Figure 1.

mNET-Seq Methodology

(A) ChrRNA-seq and mNET-seq strategies. Pol II (blue) elongating complex (gray circle) and associated nascent RNA (red line) in chromatin. Orange asterisk depicts the 3'OH of nascent RNA. For ChrRNA-seq (top), fragmented nascent RNA is subjected to directional paired-end deep sequencing. For mNET-seq (bottom), DNA and RNA are digested with MNase and Pol II-nascent RNA complex precipitated with Pol II antibody. Isolated RNA is deep sequenced, and the 3′ end nucleotide uniquely mapped on the human genome.

(B) Pol II release from insoluble chromatin DNA. Chromatin DNA was digested with increasing amounts of MNase. Western blot used 8WG16 Pol II antibody. P; pellet, S; supernatant. IIo and IIa indicate phosphorylated and unphosphorylated Pol II.

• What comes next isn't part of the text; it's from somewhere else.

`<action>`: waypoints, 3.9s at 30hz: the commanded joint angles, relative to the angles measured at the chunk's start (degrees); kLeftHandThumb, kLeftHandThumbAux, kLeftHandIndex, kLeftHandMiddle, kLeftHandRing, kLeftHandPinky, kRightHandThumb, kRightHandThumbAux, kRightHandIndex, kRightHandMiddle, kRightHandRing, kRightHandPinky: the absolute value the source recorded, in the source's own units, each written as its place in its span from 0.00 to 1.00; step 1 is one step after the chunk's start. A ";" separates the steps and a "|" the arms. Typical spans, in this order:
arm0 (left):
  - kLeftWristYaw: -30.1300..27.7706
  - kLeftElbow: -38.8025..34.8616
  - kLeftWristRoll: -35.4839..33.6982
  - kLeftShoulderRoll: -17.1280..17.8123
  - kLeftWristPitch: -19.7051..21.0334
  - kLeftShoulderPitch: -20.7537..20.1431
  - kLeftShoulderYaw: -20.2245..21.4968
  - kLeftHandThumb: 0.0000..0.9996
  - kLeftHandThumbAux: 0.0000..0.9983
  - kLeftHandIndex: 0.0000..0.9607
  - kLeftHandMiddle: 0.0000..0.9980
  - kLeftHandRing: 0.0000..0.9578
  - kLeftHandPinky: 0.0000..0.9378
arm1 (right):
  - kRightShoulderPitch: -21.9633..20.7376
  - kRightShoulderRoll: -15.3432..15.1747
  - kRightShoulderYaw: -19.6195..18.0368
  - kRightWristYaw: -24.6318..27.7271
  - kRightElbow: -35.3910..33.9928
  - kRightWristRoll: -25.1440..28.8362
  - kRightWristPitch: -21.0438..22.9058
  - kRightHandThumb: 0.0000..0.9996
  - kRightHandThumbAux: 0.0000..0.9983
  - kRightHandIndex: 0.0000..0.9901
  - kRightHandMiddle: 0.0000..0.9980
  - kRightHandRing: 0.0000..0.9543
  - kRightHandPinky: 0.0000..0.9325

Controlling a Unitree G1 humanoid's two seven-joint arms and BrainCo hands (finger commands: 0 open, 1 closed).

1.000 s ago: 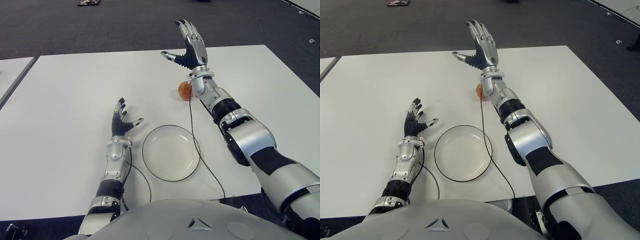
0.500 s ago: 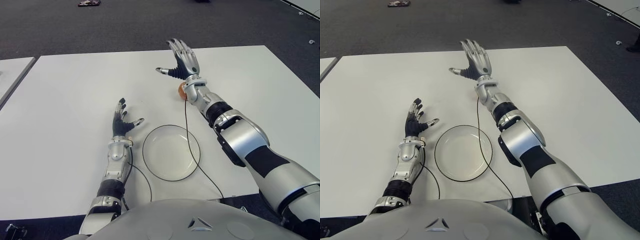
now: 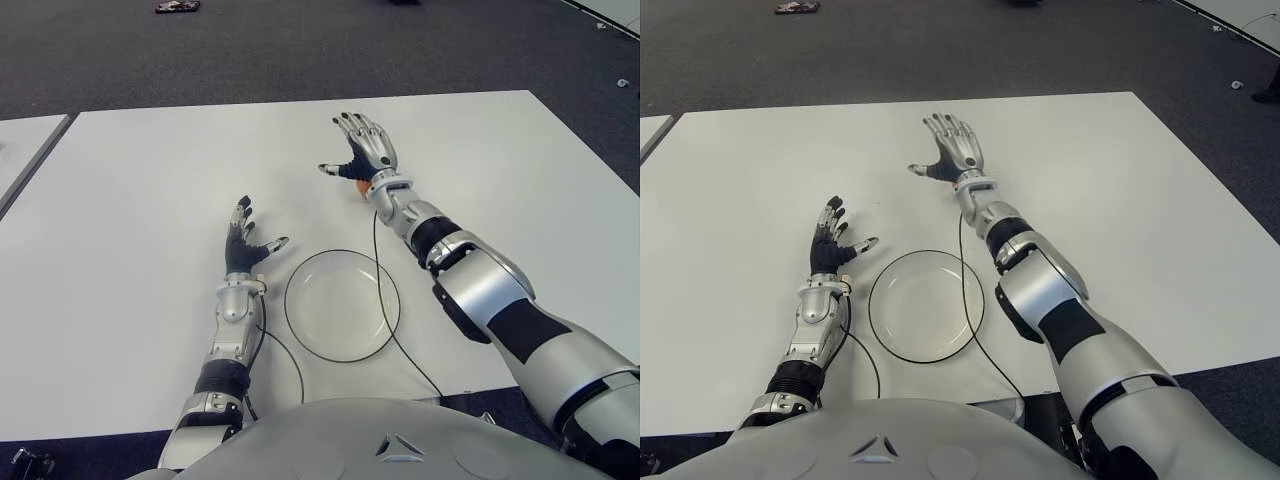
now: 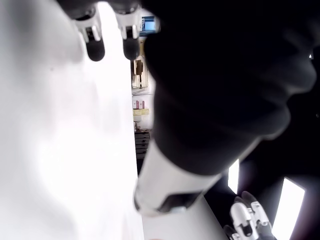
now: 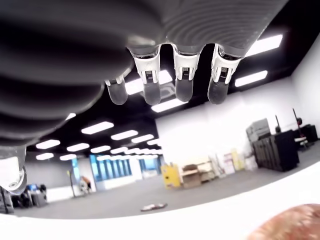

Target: Put the apples into the plate.

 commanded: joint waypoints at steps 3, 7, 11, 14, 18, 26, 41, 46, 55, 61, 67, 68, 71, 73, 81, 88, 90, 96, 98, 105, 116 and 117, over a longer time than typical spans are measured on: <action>0.44 0.45 0.09 -0.21 0.58 0.01 0.10 0.00 0.39 0.00 0.04 0.02 0.04 | 2.08 -0.90 1.41 1.42 0.63 -0.85 1.86 0.20 0.45 0.00 0.00 0.00 0.00; 0.52 -0.14 0.15 -0.19 0.69 0.40 0.12 0.00 0.40 0.00 0.04 0.02 0.04 | 3.09 -1.37 2.15 2.10 1.03 -1.15 3.08 0.20 0.45 0.00 0.00 0.00 0.00; 0.16 -0.45 -0.15 -0.12 0.59 0.65 0.19 0.00 0.40 0.00 0.04 0.03 0.04 | 3.88 -2.02 2.55 3.09 1.71 -1.22 4.04 0.18 0.46 0.00 0.00 0.00 0.00; 0.16 -0.61 -0.17 -0.05 0.57 0.81 0.24 0.00 0.40 0.00 0.04 0.03 0.04 | 4.06 -2.29 2.78 3.80 2.00 -1.28 4.88 0.17 0.46 0.00 0.00 0.00 0.00; 0.03 -1.06 -0.15 0.13 1.14 1.16 0.28 0.00 0.40 0.00 0.04 0.03 0.04 | 4.19 -2.84 2.88 4.65 2.36 -1.14 6.62 0.17 0.47 0.00 0.00 0.00 0.00; -0.08 -1.51 -0.33 0.33 1.63 1.58 0.44 0.00 0.40 0.00 0.03 0.02 0.03 | 4.42 -3.37 2.97 5.28 2.59 -0.97 8.76 0.16 0.48 0.00 0.00 0.00 0.00; 0.25 -2.97 0.10 0.58 2.03 2.71 0.57 0.00 0.42 0.00 0.03 0.02 0.05 | 4.93 -3.58 2.62 6.57 2.87 -0.49 10.74 0.14 0.50 0.00 0.00 0.00 0.00; 0.29 -3.51 0.12 0.57 2.46 3.01 0.59 0.00 0.42 0.00 0.04 0.03 0.05 | 5.09 -3.55 2.69 7.18 2.97 -0.56 11.14 0.14 0.50 0.00 0.00 0.00 0.00; 0.38 -3.85 0.25 0.55 2.69 3.22 0.55 0.00 0.42 0.00 0.04 0.03 0.04 | 5.60 -3.26 2.89 8.36 3.11 -0.69 11.19 0.14 0.51 0.00 0.00 0.00 0.00; 0.32 -3.51 0.23 0.53 2.28 3.15 0.53 0.00 0.42 0.00 0.03 0.02 0.04 | 5.76 -2.79 3.06 9.38 3.21 -0.81 11.19 0.13 0.51 0.00 0.00 0.00 0.00; 0.35 -3.27 0.37 0.52 2.01 3.13 0.43 0.00 0.43 0.00 0.03 0.02 0.04 | 5.79 -2.18 3.22 10.07 3.30 -0.93 11.29 0.13 0.50 0.00 0.00 0.00 0.00; 0.40 -3.28 0.45 0.52 2.05 3.14 0.40 0.00 0.43 0.00 0.03 0.02 0.04 | 5.79 -2.03 3.23 10.16 3.31 -0.93 11.28 0.13 0.50 0.00 0.00 0.00 0.00; 0.55 -3.33 0.63 0.47 2.22 3.17 0.31 0.00 0.43 0.00 0.03 0.02 0.03 | 5.81 -1.45 3.33 10.42 3.36 -1.00 11.24 0.13 0.50 0.00 0.00 0.00 0.00; 0.59 -3.38 0.67 0.45 2.25 3.20 0.29 0.00 0.42 0.00 0.03 0.02 0.03 | 5.82 -1.11 3.40 10.48 3.38 -1.05 11.19 0.13 0.49 0.00 0.00 0.00 0.00; 0.97 -3.39 0.95 0.25 1.94 3.35 0.10 0.00 0.43 0.00 0.03 0.02 0.04 | 5.87 -0.01 3.37 10.18 3.39 -1.03 10.94 0.14 0.48 0.00 0.00 0.00 0.00; 1.37 -2.74 1.06 0.10 1.68 3.07 -0.10 0.00 0.42 0.00 0.03 0.02 0.05 | 5.73 0.66 3.38 9.72 3.38 -1.08 10.38 0.15 0.48 0.00 0.00 0.00 0.00; 1.48 -2.57 1.11 0.08 1.57 3.01 -0.16 0.00 0.42 0.00 0.03 0.02 0.05 | 5.66 0.75 3.44 9.69 3.39 -1.14 10.35 0.15 0.48 0.00 0.00 0.00 0.00; 1.54 -1.94 1.19 0.12 1.03 2.77 -0.28 0.00 0.42 0.00 0.03 0.03 0.05 | 5.35 1.11 3.65 9.89 3.44 -1.35 10.33 0.15 0.48 0.00 0.00 0.00 0.00; 1.44 -1.69 1.16 0.18 0.89 2.66 -0.31 0.00 0.42 0.00 0.03 0.03 0.04 | 5.22 1.23 3.73 9.99 3.46 -1.42 10.36 0.15 0.48 0.00 0.00 0.00 0.00; 1.28 -0.30 1.04 0.30 -0.01 2.25 -0.25 0.00 0.42 0.00 0.03 0.02 0.04 | 4.75 1.58 3.71 10.24 3.47 -1.47 10.42 0.14 0.48 0.00 0.00 0.00 0.00; 1.33 1.38 0.86 0.24 -1.82 2.18 -0.05 0.00 0.40 0.00 0.04 0.03 0.05 | 3.47 1.94 3.45 11.66 3.62 -1.38 11.06 0.14 0.50 0.00 0.00 0.00 0.00; 1.35 1.40 0.90 0.27 -2.01 2.24 -0.06 0.00 0.40 0.00 0.04 0.03 0.05 | 3.39 1.94 3.47 11.80 3.64 -1.41 11.19 0.14 0.50 0.00 0.00 0.00 0.00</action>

(C) Nascent RNA distribution in mNET-seq method. Nascent RNA was ³²P-labeled by NRO reaction. Fractionated nascent RNA are nucleoplasm (Np), chromatin pellet (Chr (P)) and supernatant (Chr (S)). IP was with 8WG16 Pol II antibody. 35–100 nt RNA purified from gel (red box). IPed Pol II was detected by western blot (bottom).

(D) ATP5G1 mNET-seq. Two biological replicates of mNET-seq/unph using 8WG16 Pol II antibody. ChrRNA-seq shown as mNET-seq input. ChIP-seq (Pol II [8WG16], H3K4m3, and H3K36m3) data are from ENCODE project data sets (Consortium et al., 2012).